*ASSIGNED TASK*
Begin at the top of the following data. Copy each line exactly until you have copied the line containing "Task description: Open".

*DATA SEGMENT*
·····

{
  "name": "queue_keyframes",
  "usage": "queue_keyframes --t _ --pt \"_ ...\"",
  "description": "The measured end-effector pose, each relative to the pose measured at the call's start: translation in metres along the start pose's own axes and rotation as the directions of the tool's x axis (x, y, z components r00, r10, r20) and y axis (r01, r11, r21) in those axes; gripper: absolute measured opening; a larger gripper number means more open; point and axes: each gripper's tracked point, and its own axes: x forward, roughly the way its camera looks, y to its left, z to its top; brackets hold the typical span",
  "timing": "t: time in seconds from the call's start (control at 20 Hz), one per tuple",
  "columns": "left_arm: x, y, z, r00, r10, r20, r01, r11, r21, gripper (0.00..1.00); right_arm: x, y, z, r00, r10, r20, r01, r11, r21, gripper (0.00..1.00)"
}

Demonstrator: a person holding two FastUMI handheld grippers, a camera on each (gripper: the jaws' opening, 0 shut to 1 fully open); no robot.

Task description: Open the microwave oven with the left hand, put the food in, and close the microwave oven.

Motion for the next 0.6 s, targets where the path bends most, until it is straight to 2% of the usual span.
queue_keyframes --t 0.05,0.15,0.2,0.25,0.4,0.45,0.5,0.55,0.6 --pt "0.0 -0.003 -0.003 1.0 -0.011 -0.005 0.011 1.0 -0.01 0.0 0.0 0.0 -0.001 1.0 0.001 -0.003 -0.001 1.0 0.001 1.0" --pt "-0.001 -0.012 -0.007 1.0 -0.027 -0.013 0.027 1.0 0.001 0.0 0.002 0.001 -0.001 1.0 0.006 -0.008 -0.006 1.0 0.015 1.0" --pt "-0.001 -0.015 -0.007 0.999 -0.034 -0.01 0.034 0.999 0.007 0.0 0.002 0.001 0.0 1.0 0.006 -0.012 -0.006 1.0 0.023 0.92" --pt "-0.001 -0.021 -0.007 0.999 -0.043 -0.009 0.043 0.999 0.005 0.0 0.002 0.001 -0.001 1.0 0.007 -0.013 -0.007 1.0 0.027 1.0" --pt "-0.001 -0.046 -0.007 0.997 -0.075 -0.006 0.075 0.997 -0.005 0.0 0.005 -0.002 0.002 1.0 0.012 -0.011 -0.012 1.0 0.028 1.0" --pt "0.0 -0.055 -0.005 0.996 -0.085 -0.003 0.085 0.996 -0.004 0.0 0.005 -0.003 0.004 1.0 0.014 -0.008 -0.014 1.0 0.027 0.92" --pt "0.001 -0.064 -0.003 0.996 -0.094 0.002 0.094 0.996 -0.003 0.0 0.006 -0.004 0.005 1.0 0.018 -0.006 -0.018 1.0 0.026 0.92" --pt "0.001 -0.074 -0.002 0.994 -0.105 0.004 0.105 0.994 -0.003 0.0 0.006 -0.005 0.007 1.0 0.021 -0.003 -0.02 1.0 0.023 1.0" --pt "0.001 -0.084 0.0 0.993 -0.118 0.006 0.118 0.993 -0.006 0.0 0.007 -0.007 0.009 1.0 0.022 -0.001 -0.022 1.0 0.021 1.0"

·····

*RESPONSE FOR THIS EXERCISE*
{
  "name": "queue_keyframes",
  "usage": "queue_keyframes --t _ --pt \"_ ...\"",
  "description": "The measured end-effector pose, each relative to the pose measured at the call's start: translation in metres along the start pose's own axes and rotation as the directions of the tool's x axis (x, y, z components r00, r10, r20) and y axis (r01, r11, r21) in those axes; gripper: absolute measured opening; a larger gripper number means more open; point and axes: each gripper's tracked point, and its own axes: x forward, roughly the way its camera looks, y to its left, z to its top; brackets hold the typical span",
  "timing": "t: time in seconds from the call's start (control at 20 Hz), one per tuple",
  "columns": "left_arm: x, y, z, r00, r10, r20, r01, r11, r21, gripper (0.00..1.00); right_arm: x, y, z, r00, r10, r20, r01, r11, r21, gripper (0.00..1.00)"
}

Demonstrator: a person holding two FastUMI handheld grippers, a camera on each (gripper: the jaws' opening, 0 shut to 1 fully open); no robot.

Task description: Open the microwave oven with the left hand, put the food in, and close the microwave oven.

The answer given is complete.